>> >  Drivers had better be forthcomming.  Yes, I'm talking about cards like
>> >those, such as the Event Layla and Darla, etc.  Without them, it makes
>> >Linux pretty useless as a multitrack platform...
>> 
>> the manufacturers of such cards don't have much of an interest in
>> Linux. i did a little work at AES to try to change that, but its going
>> to be a long uphill battle.
>
>  Well, if there were a more powerful audio API, and applications that
>took advantage of it, that would all change pretty quick...

actually, no.

i've had many discussions with different companies. the problem has
*never* been "Oh, Linux's audio API isn't worth us developing
for". Its also never been "Well, what applications are there ?"
(remember, most of these companies simply *assume* the existence of
apps, or alternatively, write their own). 
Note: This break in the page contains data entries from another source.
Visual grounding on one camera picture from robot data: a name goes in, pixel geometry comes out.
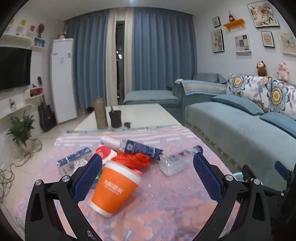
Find clear plastic bottle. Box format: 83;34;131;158
159;146;204;176

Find white low wall shelf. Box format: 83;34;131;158
0;103;34;120

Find brown plush toy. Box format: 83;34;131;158
256;61;268;77

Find blue and white carton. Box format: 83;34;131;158
119;138;164;160

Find orange wall shelf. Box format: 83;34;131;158
223;19;245;32

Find black television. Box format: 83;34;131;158
0;46;32;93

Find floral cushion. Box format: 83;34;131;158
227;73;273;109
266;79;296;116

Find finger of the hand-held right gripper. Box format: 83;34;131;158
274;161;293;187
241;165;266;186

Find orange paper cup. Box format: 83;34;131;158
90;160;142;217

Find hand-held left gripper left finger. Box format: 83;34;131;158
25;153;103;241

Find black guitar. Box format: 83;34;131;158
37;76;56;131

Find white curved wall shelf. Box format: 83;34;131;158
0;34;45;52

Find white coffee table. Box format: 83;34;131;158
74;103;183;132

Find white curtain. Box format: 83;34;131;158
106;8;133;107

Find large flower picture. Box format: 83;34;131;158
247;0;281;28

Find blue patterned sofa throw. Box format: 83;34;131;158
180;79;228;96

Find butterfly picture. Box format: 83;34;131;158
277;31;296;56

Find tall black framed picture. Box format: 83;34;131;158
210;29;225;53

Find orange-red plastic bag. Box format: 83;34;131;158
112;151;151;178

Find blue sofa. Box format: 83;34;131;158
124;72;296;186

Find white box wall shelf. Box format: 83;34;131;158
24;86;44;100

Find pink plush toy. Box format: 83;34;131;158
277;61;290;82

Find pink floral tablecloth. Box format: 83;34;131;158
14;126;241;241

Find green potted plant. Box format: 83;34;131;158
6;111;35;151

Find dark pen holder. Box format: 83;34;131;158
109;105;122;128

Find floor cables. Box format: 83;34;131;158
0;138;43;204

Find white paper tube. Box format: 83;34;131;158
100;136;122;150

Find blue curtain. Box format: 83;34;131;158
65;10;110;109
132;7;198;92

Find blue and white packet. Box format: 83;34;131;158
57;148;93;176

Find blue cushion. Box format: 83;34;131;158
259;112;296;139
212;95;265;115

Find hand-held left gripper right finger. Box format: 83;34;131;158
193;153;272;241

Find brown thermos bottle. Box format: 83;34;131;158
93;96;109;129

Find white framed picture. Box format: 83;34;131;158
235;34;252;53

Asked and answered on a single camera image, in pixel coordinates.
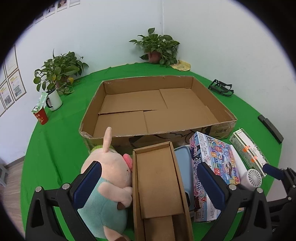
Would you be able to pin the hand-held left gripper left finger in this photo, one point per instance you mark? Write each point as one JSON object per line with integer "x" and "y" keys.
{"x": 89, "y": 183}

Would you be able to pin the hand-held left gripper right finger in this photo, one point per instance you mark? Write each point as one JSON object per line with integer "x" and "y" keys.
{"x": 211, "y": 185}

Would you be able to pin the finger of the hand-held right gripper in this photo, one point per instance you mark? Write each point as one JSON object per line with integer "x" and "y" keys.
{"x": 274, "y": 171}

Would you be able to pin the white handheld fan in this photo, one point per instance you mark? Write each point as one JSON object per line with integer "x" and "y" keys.
{"x": 253, "y": 178}

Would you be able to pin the pink pig plush toy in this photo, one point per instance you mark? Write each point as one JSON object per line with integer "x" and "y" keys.
{"x": 111, "y": 166}

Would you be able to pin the colourful cartoon game box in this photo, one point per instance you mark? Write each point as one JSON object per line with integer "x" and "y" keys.
{"x": 215, "y": 153}

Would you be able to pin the light blue phone case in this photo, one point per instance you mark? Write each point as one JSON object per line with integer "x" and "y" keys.
{"x": 182, "y": 166}

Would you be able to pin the green and white carton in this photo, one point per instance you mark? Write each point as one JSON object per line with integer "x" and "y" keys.
{"x": 248, "y": 146}

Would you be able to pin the small cardboard tray insert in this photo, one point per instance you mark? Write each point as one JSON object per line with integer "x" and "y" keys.
{"x": 157, "y": 180}

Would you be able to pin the large cardboard box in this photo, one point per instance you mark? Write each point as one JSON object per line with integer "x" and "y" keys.
{"x": 129, "y": 104}

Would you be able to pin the black remote control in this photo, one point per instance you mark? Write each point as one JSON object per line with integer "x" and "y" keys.
{"x": 270, "y": 128}

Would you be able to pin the red cup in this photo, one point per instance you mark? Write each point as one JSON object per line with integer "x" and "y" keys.
{"x": 41, "y": 117}

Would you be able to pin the grey stool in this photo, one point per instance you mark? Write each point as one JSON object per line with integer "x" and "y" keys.
{"x": 2, "y": 173}

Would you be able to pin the white enamel mug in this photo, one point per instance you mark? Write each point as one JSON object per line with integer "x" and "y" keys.
{"x": 55, "y": 99}

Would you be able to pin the green paper packet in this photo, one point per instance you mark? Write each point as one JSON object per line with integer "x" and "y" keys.
{"x": 39, "y": 103}

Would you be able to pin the black bottle cage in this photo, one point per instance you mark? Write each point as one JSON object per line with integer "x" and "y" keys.
{"x": 220, "y": 87}

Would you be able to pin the large potted green plant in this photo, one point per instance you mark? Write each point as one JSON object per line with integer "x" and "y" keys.
{"x": 60, "y": 69}

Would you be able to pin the potted plant in red pot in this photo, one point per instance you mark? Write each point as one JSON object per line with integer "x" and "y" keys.
{"x": 157, "y": 45}

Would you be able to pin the row of wall posters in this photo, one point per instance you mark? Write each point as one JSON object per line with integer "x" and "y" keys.
{"x": 16, "y": 85}

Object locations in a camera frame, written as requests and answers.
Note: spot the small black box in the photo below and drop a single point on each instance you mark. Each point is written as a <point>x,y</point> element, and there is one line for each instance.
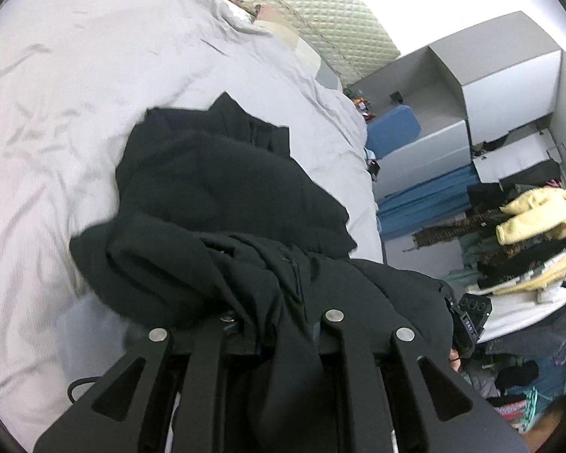
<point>396,96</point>

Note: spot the blue folded mat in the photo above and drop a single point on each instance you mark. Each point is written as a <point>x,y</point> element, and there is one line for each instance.
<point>394,130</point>

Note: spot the blue curtain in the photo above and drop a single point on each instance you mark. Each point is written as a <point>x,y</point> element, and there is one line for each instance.
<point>424,203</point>

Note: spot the group of cosmetic bottles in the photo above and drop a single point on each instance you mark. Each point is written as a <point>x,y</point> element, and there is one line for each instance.
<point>362,106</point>

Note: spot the row of hanging clothes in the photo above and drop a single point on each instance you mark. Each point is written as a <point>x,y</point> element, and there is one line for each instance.
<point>523,264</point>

Instead, its a combination of:

      * "some other people wrote a Linux driver for our board and it sucked"
      * "we don't have enough programmers to do that"
      * "we don't have any written documentation to give you guys -
         we wrote the driver by having the software group sit in with
         the hardware group"
      * "we think our hardware's proprietary secrets will be revealed
         if there is a source code driver"
      * "Linux ? Is that like Cakewalk ?"

>  4D-NX seems to be just the chipset.  Which card are you referring to
>here? 

go to www.hoontech.com and look at the SoundWave NX.